■ WHAT YOU NEED TO DO
Your response must consist of one number: how many lines in this material contain the word "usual".

■ SUPPLIED DATA
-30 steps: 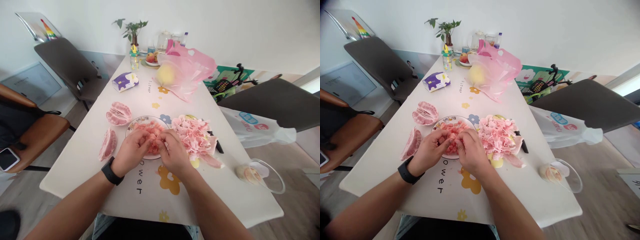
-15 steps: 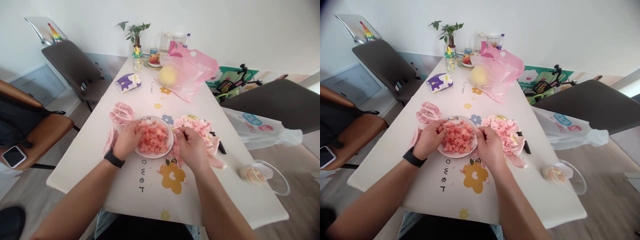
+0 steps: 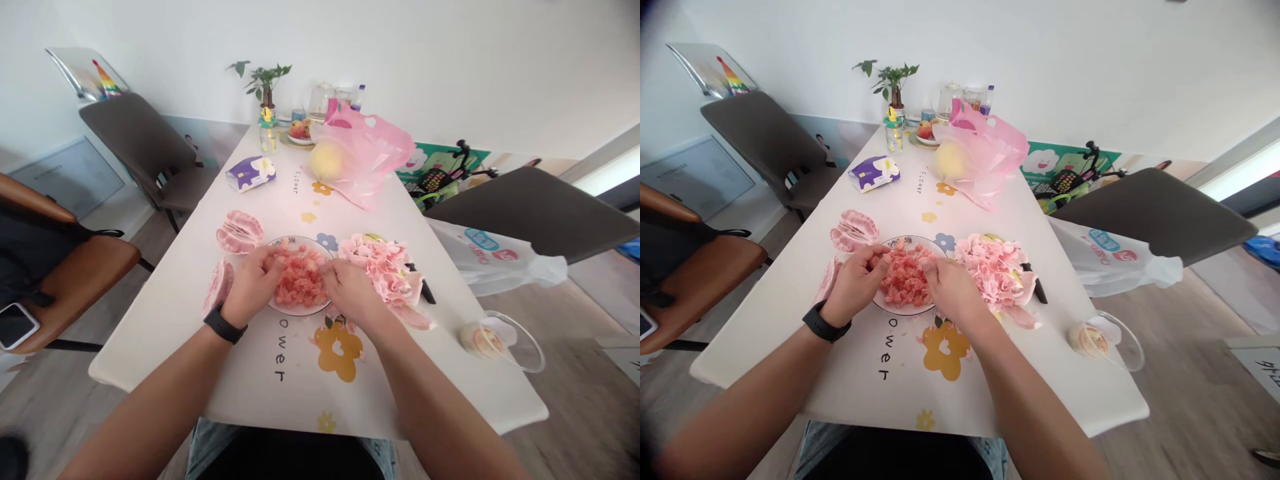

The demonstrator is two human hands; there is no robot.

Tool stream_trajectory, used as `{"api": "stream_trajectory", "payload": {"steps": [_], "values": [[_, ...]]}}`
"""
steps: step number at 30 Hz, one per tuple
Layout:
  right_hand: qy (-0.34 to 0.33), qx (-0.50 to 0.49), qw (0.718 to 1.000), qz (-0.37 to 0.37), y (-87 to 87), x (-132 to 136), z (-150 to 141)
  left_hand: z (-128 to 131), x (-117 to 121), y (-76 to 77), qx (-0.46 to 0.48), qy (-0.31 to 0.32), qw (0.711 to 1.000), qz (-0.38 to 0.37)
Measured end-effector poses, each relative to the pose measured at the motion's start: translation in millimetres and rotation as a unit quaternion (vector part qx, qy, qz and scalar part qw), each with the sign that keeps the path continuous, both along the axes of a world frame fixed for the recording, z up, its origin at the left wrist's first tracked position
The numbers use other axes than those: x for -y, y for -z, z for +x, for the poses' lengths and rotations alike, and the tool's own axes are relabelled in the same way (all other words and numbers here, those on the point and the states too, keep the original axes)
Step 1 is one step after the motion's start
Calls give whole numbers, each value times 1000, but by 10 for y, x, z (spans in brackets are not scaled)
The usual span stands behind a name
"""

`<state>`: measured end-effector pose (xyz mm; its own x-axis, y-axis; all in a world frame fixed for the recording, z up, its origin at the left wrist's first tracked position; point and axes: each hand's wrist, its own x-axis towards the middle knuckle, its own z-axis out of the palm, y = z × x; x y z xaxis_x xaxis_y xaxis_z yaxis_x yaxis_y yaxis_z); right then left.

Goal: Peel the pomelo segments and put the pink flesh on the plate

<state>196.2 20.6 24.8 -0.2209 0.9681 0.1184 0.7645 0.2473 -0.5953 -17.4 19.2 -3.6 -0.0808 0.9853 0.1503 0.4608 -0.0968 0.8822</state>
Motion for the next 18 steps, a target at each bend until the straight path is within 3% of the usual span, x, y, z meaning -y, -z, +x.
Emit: {"api": "stream_trajectory", "payload": {"steps": [5,9,11,15,18], "values": [[48,1,999,2,-175,-71,164,-7,5,-23,105,-1,993,-45],[101,45,991,81,-275,-132,541,-29,-5,-5,329,76,938,-81],[114,86,983,114,-276,-145,774,-27,-5,-4,380,108,914,-89],[72,174,974,122,-208,-110,1120,21,34,-40,353,138,922,-77],[120,198,960,156,-149,-52,1158,74,84,-35,296,145,943,-43]]}}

■ EXERCISE ANSWER
2